How can planners seek those kinds of partnerships?
We’ve always gone at it with the attitude of relationship before any opportunity. We don’t even talk about sponsorships until we’ve added value in some way to that sponsor.
Why do you simulcast the live event?
If our goal is to change the leadership culture of America first, that’s a huge number of people. Studies show if you can change 1 percent of a given population, you start to see a culture shift. You see that throughout time. You look at the Civil Rights movement—if you start to get 1 percent of the population to stand up for an issue, you see that tipping point. We looked at working class America, the everyday leaders in America, and if we can have an impact on 1 percent of them, we will shift the culture. That number is actually 2,301,315 people. That’s our BHAG—our Big, Hairy, Audacious Goal. We can’t do that with one event. We’ll cap out. We’ll have 5,000 to 6,000 at the live event in Atlanta. Simulcast allows us to empower influencers throughout the world.

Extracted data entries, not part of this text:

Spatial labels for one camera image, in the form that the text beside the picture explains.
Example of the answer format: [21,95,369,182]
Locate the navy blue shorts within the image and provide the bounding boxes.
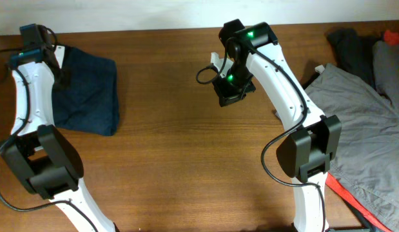
[52,46,120,136]

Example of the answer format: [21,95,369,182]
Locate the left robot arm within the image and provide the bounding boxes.
[0,24,118,231]

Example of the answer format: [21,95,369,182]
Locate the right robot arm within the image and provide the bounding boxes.
[210,19,342,231]

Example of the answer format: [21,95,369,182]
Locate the grey shorts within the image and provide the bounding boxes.
[305,64,399,231]

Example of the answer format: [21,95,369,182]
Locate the red cloth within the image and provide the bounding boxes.
[383,30,399,46]

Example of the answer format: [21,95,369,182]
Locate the red and black garment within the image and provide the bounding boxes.
[326,173,391,232]

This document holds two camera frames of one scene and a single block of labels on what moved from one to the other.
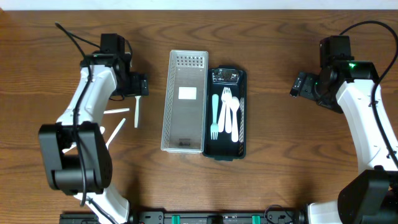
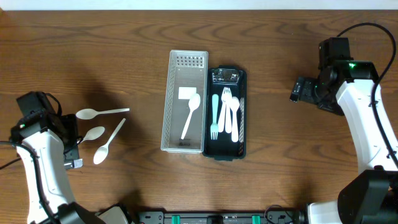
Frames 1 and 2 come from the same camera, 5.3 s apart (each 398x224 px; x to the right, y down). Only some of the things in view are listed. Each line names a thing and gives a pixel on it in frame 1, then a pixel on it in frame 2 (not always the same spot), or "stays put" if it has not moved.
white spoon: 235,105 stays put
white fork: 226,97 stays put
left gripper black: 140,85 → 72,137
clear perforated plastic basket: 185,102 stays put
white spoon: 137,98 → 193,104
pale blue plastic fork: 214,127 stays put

More than 800 host sites simulcast the Atlanta event live to attendees present at their venues. How does that work?
They buy a license to simulcast our event, and they turn around and sell tickets to their public. We have host sites that do it for all different reasons. We have chambers of commerce that want to do it as a way to raise funds. We have churches who do it as an outreach to a local community. We have entrepreneurs who do it because they want to be life coaches and this is a great way to bring clients in around leadership. About 30 percent of our hosts are corporations simulcasting internally for their own company benefit: Apple, Delta Airlines, Coca-Cola, Chick-fil-A, Papa John’s Pizza and Oracle.
How do you attract host sites?
We promote through social media. We’re following folks on Twitter and adding value and sharing content with leadership experts there and on Facebook. We take part in a lot of other events and trade shows. We partner with a lot of other organizations who have community influencers involved and we reach out to them with a message of, “We truly want to partner with you to influence your community.” We do that through a variety of technology, through email blasts and through Chick-fil-A. They have a raving fan database they send messages to about the event.

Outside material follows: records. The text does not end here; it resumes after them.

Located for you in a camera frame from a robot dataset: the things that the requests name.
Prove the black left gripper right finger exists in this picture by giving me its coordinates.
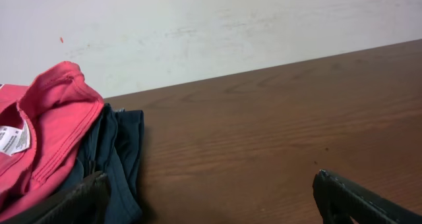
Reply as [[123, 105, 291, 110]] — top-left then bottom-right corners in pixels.
[[313, 169, 421, 224]]

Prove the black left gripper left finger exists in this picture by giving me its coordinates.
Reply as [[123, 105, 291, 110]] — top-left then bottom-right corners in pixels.
[[2, 171, 111, 224]]

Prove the navy folded garment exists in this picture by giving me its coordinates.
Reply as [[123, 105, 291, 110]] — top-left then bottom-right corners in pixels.
[[58, 104, 144, 223]]

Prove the red folded t-shirt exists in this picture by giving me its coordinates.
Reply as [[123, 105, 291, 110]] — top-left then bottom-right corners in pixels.
[[1, 61, 104, 221]]

How do you encourage host sites to have a similar experience to the live site?
It is completely up to them. Anything we do at the live site we share. We share minute-by-minute [plans], we share creative. We view host sites as partners, and every day we’re constantly striving to get better at how we equip our host sites. We do webinars, letting people know what we’re doing, the ways we are engaging people, and we encourage them to share best practices between each other.

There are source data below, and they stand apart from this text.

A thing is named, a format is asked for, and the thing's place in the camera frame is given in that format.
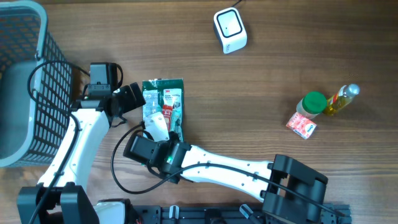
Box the green lid seasoning jar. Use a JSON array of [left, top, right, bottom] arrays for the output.
[[296, 91, 327, 119]]

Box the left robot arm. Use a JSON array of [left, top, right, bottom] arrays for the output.
[[17, 62, 145, 223]]

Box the grey plastic mesh basket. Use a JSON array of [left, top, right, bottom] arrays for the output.
[[1, 1, 73, 167]]

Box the white barcode scanner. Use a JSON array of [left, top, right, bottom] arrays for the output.
[[213, 7, 248, 54]]

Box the left camera black cable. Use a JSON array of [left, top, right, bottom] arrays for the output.
[[27, 60, 93, 224]]

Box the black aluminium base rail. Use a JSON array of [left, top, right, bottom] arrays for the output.
[[133, 203, 353, 224]]

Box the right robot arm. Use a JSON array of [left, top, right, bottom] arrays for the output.
[[123, 134, 328, 223]]

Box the yellow oil bottle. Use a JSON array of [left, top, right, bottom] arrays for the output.
[[323, 83, 360, 116]]

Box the pink Kleenex tissue pack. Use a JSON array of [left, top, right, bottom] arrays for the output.
[[286, 112, 317, 139]]

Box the mint green wipes sachet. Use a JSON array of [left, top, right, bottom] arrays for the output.
[[170, 107, 182, 139]]

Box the red Nescafe coffee stick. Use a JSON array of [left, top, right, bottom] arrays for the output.
[[162, 105, 173, 131]]

What are some creative ways you’ve used social media?
We’ve created a private group on Facebook of all of our host sites. You have 800 people who are community influencers or are bringing this into their companies, and they share best practices. It’s amazing to watch that from the inside.
How do you engage followers?
We’re reading and following our raving fans, and retweeting and interacting with them. We want to know who’s following us and reach out to them because a lot of them have incredible stories and incredible things they are saying.
What about on-site at the event?
The last two years we’ve been a trending topic on the day of the event on Twitter. We do creative things during the event encouraging people to use our hashtag. Last year, we were trying to get a response out of Ryan Seacrest. He’s a big Chick-fil-A fan, and so Tripp [Crosby], our emcee, told everyone to tweet Ryan Seacrest and ask him if he would have lunch with Tripp next time he’s in L.A. or Atlanta. Now you have 125,000 people tweeting Ryan Seacrest with our hashtag, so now it’s interactive. We ask people to tweet in questions to our speakers and we have a backstage interviewer, Michael Hyatt, who’s interviewing speakers when they come off the stage and really looking for the questions from the audience on Twitter. Also, leading up to the event we’ve done twitterviews—interviews over Twitter—with John Maxwell and Suzy Welch. We’re lining more up for this year.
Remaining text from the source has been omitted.